Further research led to the discovery that three proteins that had previously been implicated in neurotransmitter release were in fact SNAP receptors (SNAREs) and formed a large membrane-anchored assembly with NSF and SNAP called the 20S complex (Söllner et al., 1993b). It turned out that the three SNAREs could actually form a highly stable complex by themselves, and that this complex is disassembled after binding to SNAPs and NSF through the ATPase activity of NSF (Söllner et al., 1993a).

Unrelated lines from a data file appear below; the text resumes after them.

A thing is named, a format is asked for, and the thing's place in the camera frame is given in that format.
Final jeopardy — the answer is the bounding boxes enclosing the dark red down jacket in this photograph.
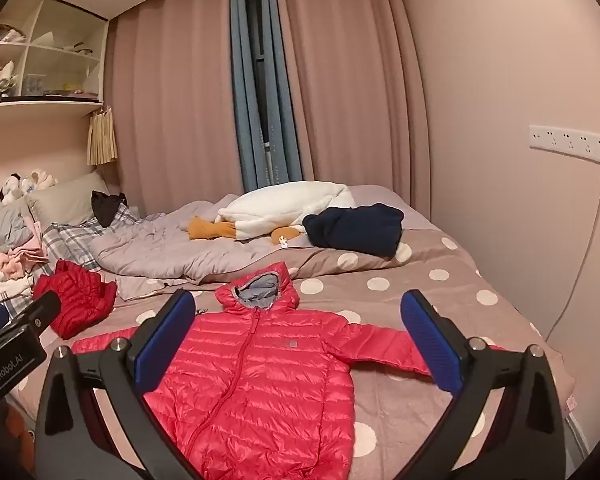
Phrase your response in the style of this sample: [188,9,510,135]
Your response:
[32,259,118,341]

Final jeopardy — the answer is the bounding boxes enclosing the grey quilt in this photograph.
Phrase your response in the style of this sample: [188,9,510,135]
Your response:
[89,195,331,282]

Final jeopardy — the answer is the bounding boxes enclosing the yellow pleated cloth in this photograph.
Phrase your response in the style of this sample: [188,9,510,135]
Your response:
[87,106,118,166]

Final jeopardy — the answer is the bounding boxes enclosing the blue curtain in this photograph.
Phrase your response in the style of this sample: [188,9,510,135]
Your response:
[260,0,304,187]
[229,0,271,193]

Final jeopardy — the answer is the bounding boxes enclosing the navy folded garment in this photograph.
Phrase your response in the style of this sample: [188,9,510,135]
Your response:
[302,203,405,260]

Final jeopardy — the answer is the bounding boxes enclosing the pile of pink clothes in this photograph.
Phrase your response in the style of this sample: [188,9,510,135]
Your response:
[0,217,49,281]

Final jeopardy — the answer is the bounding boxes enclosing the polka dot bed cover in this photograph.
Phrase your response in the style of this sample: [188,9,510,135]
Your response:
[10,185,576,480]

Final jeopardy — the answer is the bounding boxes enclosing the black garment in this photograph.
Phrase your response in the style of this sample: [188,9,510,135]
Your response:
[91,191,128,228]

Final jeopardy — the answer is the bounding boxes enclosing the pink-red down jacket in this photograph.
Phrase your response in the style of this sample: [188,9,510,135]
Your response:
[71,261,506,480]

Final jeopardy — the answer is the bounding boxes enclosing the white wall socket strip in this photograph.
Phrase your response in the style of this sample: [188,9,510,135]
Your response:
[529,125,600,163]

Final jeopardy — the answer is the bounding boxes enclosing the grey-blue garment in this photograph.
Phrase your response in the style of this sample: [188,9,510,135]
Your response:
[0,205,34,251]

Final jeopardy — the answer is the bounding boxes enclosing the white wall shelf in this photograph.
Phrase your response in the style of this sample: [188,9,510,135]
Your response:
[0,0,110,122]

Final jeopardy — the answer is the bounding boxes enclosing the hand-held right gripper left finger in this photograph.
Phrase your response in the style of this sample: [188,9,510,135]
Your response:
[34,289,197,480]

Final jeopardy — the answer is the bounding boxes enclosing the plaid pillow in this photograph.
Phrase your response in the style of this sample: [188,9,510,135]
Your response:
[0,280,41,322]
[41,203,141,273]

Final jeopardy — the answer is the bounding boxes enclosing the pink curtain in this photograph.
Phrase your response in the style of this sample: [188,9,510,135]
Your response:
[105,0,247,206]
[272,0,431,196]

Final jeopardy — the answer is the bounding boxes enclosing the white power cable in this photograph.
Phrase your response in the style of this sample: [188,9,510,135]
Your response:
[545,147,600,341]

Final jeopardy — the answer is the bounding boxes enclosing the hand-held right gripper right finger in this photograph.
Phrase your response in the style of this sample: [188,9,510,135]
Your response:
[400,289,567,480]

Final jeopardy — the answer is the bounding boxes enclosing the white goose plush toy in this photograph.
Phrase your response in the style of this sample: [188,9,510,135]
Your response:
[187,181,357,248]

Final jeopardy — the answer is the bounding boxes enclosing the black and white plush dog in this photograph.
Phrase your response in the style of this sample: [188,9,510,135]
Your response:
[0,174,24,206]

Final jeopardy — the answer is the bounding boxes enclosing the white folded garments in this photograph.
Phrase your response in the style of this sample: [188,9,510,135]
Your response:
[0,260,36,306]

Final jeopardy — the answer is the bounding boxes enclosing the pale clothes bundle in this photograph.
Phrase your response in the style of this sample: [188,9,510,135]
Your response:
[0,60,19,101]

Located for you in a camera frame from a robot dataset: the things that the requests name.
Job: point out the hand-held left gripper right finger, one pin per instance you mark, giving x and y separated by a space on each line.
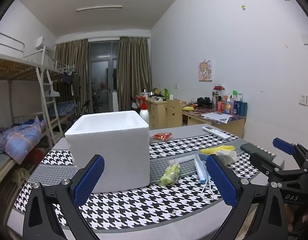
220 180

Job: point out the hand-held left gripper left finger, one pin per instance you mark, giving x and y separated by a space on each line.
90 180

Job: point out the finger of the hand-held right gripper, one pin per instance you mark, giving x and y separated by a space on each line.
283 145
265 163

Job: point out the blue face mask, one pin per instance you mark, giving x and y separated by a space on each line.
200 166

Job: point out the white tissue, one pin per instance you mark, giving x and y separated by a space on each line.
227 156

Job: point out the yellow cloth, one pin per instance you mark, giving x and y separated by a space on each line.
213 149

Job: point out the white foam box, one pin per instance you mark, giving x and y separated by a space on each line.
111 152

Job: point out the green yellow plastic bag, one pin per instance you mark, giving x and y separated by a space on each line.
170 173

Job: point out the person's right hand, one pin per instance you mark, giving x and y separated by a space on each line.
292 216

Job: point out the black phone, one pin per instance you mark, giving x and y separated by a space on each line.
256 148

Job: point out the white remote control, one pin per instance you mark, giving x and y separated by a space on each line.
216 132

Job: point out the desk with patterned cover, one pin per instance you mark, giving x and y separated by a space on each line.
233 125

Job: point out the red cloth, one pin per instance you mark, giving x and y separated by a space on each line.
36 156

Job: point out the houndstooth table mat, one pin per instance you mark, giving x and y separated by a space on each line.
144 205

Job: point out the printed paper sheets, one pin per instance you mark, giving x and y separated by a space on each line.
217 117

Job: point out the group of assorted bottles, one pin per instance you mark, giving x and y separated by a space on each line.
228 103

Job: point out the red snack packet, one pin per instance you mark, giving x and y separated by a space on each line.
162 136

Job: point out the white metal bunk bed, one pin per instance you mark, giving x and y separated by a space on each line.
66 110
16 67

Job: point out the blue checked bedding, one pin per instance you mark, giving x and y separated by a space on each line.
66 108

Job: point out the black headphones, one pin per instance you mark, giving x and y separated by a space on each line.
204 102

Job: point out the wooden chair with smiley face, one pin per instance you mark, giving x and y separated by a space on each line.
173 112

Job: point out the blue and orange quilt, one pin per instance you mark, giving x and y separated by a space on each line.
16 140

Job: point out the white bottle with red pump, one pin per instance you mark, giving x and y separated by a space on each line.
144 113

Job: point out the wooden drawer desk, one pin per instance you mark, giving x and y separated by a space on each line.
156 112

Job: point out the glass balcony door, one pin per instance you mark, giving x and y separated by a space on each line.
101 80

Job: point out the green bottle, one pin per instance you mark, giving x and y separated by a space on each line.
166 93

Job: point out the hanging dark clothes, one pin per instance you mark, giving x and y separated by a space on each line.
69 78

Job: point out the brown curtain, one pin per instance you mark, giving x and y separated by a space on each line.
134 75
71 62

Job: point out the white air conditioner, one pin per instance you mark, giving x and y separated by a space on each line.
42 43

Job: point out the ceiling tube light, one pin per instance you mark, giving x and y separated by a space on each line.
99 8

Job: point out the white wall box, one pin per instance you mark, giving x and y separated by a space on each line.
305 39

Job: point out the cartoon wall picture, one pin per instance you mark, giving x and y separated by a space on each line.
205 70

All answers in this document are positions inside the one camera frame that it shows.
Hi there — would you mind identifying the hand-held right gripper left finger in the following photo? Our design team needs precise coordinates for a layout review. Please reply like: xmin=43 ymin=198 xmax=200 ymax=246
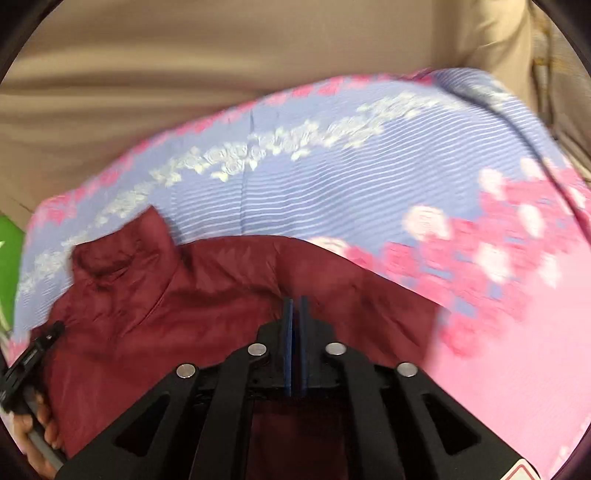
xmin=58 ymin=298 xmax=294 ymax=480

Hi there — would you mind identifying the pink floral bed sheet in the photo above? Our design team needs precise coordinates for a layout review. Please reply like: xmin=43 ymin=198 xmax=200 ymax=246
xmin=9 ymin=67 xmax=591 ymax=480

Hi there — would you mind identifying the maroon puffer jacket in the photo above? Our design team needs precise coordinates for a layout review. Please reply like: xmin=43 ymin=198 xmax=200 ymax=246
xmin=28 ymin=205 xmax=451 ymax=480

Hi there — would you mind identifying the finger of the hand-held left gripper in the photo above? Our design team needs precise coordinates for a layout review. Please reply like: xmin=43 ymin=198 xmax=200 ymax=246
xmin=0 ymin=320 xmax=66 ymax=416

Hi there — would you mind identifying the beige cloth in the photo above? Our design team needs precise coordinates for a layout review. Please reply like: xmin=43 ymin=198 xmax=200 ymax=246
xmin=0 ymin=0 xmax=541 ymax=217

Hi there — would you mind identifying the green plush pillow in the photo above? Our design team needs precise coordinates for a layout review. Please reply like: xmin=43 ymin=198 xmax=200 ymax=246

Two of the neuronal SNAREs that form the complex are anchored to the plasma membrane and the other to the synaptic vesicle. The SNAREs contain one or two strands of amino acids that are called SNARE motifs, which adopt helical structures as they join together to form a complex (Sutton et al., 1998; Figure 1A). The realization that the SNARE motifs bind to one another in a parallel fashion led to the idea that ‘zippering’ of the SNARE motifs, from the N-terminus to the C-terminus, draws the two membranes close together, forcing them to fuse (Hanson et al., 1997; Figure 1A).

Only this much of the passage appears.